■ EXERCISE INSTRUCTIONS ■
The records come next. Copy all of them exactly.

(DATA FOR THIS TASK Opens)

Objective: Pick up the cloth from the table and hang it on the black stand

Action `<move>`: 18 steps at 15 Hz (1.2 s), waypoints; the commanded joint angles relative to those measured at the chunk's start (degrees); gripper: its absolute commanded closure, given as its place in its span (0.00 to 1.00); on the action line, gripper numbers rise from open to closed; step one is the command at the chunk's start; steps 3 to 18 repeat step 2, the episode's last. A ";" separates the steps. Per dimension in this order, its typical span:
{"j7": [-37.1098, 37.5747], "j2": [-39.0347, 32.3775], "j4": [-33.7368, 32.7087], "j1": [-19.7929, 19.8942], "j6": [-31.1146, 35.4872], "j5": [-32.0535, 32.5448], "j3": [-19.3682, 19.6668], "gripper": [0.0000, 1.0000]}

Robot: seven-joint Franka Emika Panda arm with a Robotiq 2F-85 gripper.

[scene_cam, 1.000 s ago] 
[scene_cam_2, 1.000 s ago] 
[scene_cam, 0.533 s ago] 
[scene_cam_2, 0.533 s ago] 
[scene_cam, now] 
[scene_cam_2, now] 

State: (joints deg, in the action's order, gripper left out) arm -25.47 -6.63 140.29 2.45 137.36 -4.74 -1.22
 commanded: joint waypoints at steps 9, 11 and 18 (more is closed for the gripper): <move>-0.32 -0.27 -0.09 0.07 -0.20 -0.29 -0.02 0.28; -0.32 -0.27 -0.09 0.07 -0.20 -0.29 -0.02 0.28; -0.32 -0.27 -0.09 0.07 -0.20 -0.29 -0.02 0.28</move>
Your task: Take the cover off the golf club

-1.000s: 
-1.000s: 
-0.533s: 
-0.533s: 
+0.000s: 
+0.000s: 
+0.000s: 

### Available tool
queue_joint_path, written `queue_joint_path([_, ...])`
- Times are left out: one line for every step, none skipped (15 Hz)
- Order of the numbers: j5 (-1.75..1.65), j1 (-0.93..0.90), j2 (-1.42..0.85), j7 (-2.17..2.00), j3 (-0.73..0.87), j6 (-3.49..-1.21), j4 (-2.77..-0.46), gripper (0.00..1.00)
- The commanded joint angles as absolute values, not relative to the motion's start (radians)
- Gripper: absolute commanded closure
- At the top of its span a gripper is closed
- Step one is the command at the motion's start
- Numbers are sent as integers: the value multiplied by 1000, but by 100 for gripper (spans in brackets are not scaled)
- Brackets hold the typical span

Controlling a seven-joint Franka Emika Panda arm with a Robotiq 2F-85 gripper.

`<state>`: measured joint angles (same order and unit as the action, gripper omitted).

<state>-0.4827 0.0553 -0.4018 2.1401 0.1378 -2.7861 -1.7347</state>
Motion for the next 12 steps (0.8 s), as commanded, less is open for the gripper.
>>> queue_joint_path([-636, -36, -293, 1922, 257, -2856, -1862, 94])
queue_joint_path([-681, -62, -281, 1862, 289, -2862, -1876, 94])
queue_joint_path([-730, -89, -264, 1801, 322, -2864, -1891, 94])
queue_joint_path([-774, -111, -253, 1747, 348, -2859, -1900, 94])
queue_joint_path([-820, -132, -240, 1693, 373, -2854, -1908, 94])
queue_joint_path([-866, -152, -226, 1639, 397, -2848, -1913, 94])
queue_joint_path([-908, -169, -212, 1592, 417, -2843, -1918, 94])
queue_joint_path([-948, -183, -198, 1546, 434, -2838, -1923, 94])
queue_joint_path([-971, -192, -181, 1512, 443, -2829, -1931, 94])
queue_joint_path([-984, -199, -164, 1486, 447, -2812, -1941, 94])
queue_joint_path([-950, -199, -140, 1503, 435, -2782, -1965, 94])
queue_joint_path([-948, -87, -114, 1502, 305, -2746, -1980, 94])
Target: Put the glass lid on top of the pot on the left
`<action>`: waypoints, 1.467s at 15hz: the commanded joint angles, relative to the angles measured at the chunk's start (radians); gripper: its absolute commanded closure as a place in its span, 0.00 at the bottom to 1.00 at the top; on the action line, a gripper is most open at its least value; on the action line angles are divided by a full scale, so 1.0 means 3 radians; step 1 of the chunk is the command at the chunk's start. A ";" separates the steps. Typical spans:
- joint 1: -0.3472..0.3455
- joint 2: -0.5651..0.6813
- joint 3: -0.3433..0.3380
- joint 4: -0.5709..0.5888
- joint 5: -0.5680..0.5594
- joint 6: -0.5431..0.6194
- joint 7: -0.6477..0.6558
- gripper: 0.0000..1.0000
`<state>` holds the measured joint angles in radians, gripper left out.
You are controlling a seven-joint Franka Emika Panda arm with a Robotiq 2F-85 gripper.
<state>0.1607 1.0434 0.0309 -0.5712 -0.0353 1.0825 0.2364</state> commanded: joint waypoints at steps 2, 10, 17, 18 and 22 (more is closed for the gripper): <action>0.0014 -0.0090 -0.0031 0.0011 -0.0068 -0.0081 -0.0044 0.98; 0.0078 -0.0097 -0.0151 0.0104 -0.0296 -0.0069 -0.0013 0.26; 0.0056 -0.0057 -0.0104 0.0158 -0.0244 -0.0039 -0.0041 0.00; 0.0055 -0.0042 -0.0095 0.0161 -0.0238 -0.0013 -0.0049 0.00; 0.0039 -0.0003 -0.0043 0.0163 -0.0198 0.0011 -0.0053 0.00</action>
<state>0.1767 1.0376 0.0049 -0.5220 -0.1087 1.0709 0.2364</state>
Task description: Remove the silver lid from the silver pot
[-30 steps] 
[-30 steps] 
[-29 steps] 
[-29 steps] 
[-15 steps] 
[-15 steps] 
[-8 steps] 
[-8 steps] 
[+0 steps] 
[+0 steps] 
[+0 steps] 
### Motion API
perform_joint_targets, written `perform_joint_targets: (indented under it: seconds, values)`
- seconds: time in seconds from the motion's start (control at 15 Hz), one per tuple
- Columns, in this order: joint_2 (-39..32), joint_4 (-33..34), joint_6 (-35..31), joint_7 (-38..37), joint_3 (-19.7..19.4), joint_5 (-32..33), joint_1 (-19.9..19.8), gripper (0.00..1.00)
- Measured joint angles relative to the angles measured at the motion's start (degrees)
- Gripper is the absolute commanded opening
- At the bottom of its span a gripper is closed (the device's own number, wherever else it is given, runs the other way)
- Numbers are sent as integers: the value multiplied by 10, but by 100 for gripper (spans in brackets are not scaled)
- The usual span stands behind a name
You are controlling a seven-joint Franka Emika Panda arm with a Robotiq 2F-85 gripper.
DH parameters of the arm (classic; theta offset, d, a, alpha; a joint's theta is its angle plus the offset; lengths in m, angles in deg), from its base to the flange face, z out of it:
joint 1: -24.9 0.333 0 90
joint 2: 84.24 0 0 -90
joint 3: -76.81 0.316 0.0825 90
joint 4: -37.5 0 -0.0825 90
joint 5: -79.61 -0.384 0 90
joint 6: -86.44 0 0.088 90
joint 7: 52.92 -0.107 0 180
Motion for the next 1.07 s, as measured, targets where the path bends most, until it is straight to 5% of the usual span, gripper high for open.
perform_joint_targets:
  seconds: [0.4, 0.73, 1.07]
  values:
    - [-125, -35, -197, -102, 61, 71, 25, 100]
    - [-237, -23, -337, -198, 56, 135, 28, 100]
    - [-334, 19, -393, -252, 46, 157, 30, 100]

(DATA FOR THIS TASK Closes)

■ SOLUTION TO THE EXERCISE ■
Objective: Pick up the cloth from the table and hang it on the black stand

Action `<move>`: 18 steps at 15 Hz (1.2 s), waypoints; the commanded joint angles relative to those measured at the chunk's start (degrees); gripper: its absolute commanded closure, given as its place in its span (0.00 to 1.00); on the action line, gripper numbers rise from open to closed; step one is the command at the chunk's start; steps 3 to 18 repeat step 2, the episode's last. A ";" separates the steps. Per dimension in this order, its typical span:
{"j7": [-37.1098, 37.5747], "j2": [-39.0347, 32.3775], "j4": [-33.7368, 32.7087], "j1": [-19.7929, 19.8942], "j6": [-31.1146, 35.4872], "j5": [-32.0535, 32.5448], "j3": [-19.3682, 19.6668], "gripper": [0.0000, 1.0000]}

Robot: seven-joint Franka Emika Panda arm with a Robotiq 2F-85 gripper.

[scene_cam, 1.000 s ago] 
[scene_cam_2, 1.000 s ago] 
[scene_cam, 0.533 s ago] 
[scene_cam_2, 0.533 s ago] 
[scene_cam, now] 
[scene_cam_2, now] 

State: (joints deg, in the action's order, gripper left out) arm -25.47 -6.63 140.29 2.45 137.36 -4.74 -1.22
 commanded: joint waypoints at steps 9, 11 and 18 (more is closed for the gripper): <move>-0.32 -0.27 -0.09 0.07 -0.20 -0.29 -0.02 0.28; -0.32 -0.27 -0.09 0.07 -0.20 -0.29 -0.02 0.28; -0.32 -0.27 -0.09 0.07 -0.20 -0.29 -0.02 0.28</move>
Your task: Take the cover off the golf club

-1.000s: 
-1.000s: 
-0.533s: 
-0.533s: 
+0.000s: 
+0.000s: 
+0.000s: 

### Available tool
queue_joint_path, written `queue_joint_path([_, ...])`
- Times are left out: one line for every step, none skipped (15 Hz)
- Order of the numbers: j5 (-1.75..1.65), j1 (-0.93..0.90), j2 (-1.42..0.85), j7 (-2.17..2.00), j3 (-0.73..0.87), j6 (-3.49..-1.21), j4 (-2.77..-0.46), gripper (0.00..1.00)
- The commanded joint angles as absolute values, not relative to the motion's start (radians)
- Gripper: absolute commanded closure
- At the top of its span a gripper is closed
- Step one is the command at the motion's start
- Numbers are sent as integers: the value multiplied by 1000, but by 100 for gripper (spans in brackets are not scaled)
- Brackets hold the typical span

Controlling a seven-joint Franka Emika Panda arm with a Robotiq 2F-85 gripper.

`<state>`: measured joint angles (same order and unit as the action, gripper omitted).

<state>-0.4827 0.0553 -0.4018 2.1401 0.1378 -2.7861 -1.7347</state>
Motion for the next 12 steps (0.8 s), as commanded, less is open for the gripper.
>>> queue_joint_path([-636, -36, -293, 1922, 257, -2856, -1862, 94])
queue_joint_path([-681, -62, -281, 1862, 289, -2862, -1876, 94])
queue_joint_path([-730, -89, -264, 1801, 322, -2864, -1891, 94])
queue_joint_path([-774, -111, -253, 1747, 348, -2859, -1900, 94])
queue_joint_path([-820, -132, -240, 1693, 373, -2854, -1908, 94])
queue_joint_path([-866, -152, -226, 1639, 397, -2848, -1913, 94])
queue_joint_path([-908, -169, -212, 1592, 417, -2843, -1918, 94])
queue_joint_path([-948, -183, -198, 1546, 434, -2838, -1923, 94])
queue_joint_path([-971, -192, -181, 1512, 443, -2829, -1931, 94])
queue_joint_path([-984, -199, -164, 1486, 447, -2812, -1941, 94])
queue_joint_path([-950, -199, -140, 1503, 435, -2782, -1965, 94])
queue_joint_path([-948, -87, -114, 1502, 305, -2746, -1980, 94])
Target: Put the glass lid on top of the pot on the left
`<action>`: waypoints, 1.467s at 15hz: the commanded joint angles, relative to the angles measured at the chunk's start (radians); gripper: its absolute commanded closure as a place in its span, 0.00 at the bottom to 1.00 at the top; on the action line, a gripper is most open at its least value; on the action line angles are divided by a full scale, so 1.0 means 3 radians; step 1 of the chunk is the command at the chunk's start. A ";" separates the steps. Typical spans:
- joint 1: -0.3472..0.3455
- joint 2: -0.5651..0.6813
- joint 3: -0.3433..0.3380
- joint 4: -0.5709..0.5888
- joint 5: -0.5680..0.5594
- joint 6: -0.5431..0.6194
- joint 7: -0.6477..0.6558
- gripper: 0.0000..1.0000
`<state>` holds the measured joint angles in radians, gripper left out.
You are controlling a seven-joint Franka Emika Panda arm with a Robotiq 2F-85 gripper.
<state>0.1607 1.0434 0.0309 -0.5712 -0.0353 1.0825 0.2364</state> commanded: joint waypoints at steps 2, 10, 17, 18 and 22 (more is closed for the gripper): <action>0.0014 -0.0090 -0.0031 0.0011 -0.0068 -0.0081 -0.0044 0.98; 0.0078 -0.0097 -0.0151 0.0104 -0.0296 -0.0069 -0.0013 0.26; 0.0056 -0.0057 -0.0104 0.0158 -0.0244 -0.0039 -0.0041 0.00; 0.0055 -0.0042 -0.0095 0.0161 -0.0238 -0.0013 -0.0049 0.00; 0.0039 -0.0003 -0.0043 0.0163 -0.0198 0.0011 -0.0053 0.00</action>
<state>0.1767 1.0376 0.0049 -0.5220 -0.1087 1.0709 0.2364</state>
Task description: Remove the silver lid from the silver pot
[-30 steps] 
[-30 steps] 
[-29 steps] 
[-29 steps] 
[-15 steps] 
[-15 steps] 
[-8 steps] 
[-8 steps] 
[+0 steps] 
[+0 steps] 
[+0 steps] 
### Motion API
perform_joint_targets, written `perform_joint_targets: (indented under it: seconds, values)`
- seconds: time in seconds from the motion's start (control at 15 Hz), one per tuple
- Columns, in this order: joint_2 (-39..32), joint_4 (-33..34), joint_6 (-35..31), joint_7 (-38..37), joint_3 (-19.7..19.4), joint_5 (-32..33), joint_1 (-19.9..19.8), gripper (0.00..1.00)
- Measured joint angles relative to the angles measured at the motion's start (degrees)
- Gripper is the absolute commanded opening
- At the bottom of its span a gripper is closed (the device's own number, wherever else it is given, runs the other way)
- Numbers are sent as integers: the value multiplied by 10, but by 100 for gripper (spans in brackets are not scaled)
- The usual span stands behind a name
You are controlling a seven-joint Franka Emika Panda arm with a Robotiq 2F-85 gripper.
DH parameters of the arm (classic; theta offset, d, a, alpha; a joint's theta is its angle plus the offset; lengths in m, angles in deg), from its base to the flange face, z out of it:
joint 1: -24.9 0.333 0 90
joint 2: 84.24 0 0 -90
joint 3: -76.81 0.316 0.0825 90
joint 4: -37.5 0 -0.0825 90
joint 5: -79.61 -0.384 0 90
joint 6: -86.44 0 0.088 90
joint 7: 52.92 -0.107 0 180
Motion for the next 1.07 s, as measured, targets where the path bends most, until it is straight to 5% of the usual span, gripper high for open.
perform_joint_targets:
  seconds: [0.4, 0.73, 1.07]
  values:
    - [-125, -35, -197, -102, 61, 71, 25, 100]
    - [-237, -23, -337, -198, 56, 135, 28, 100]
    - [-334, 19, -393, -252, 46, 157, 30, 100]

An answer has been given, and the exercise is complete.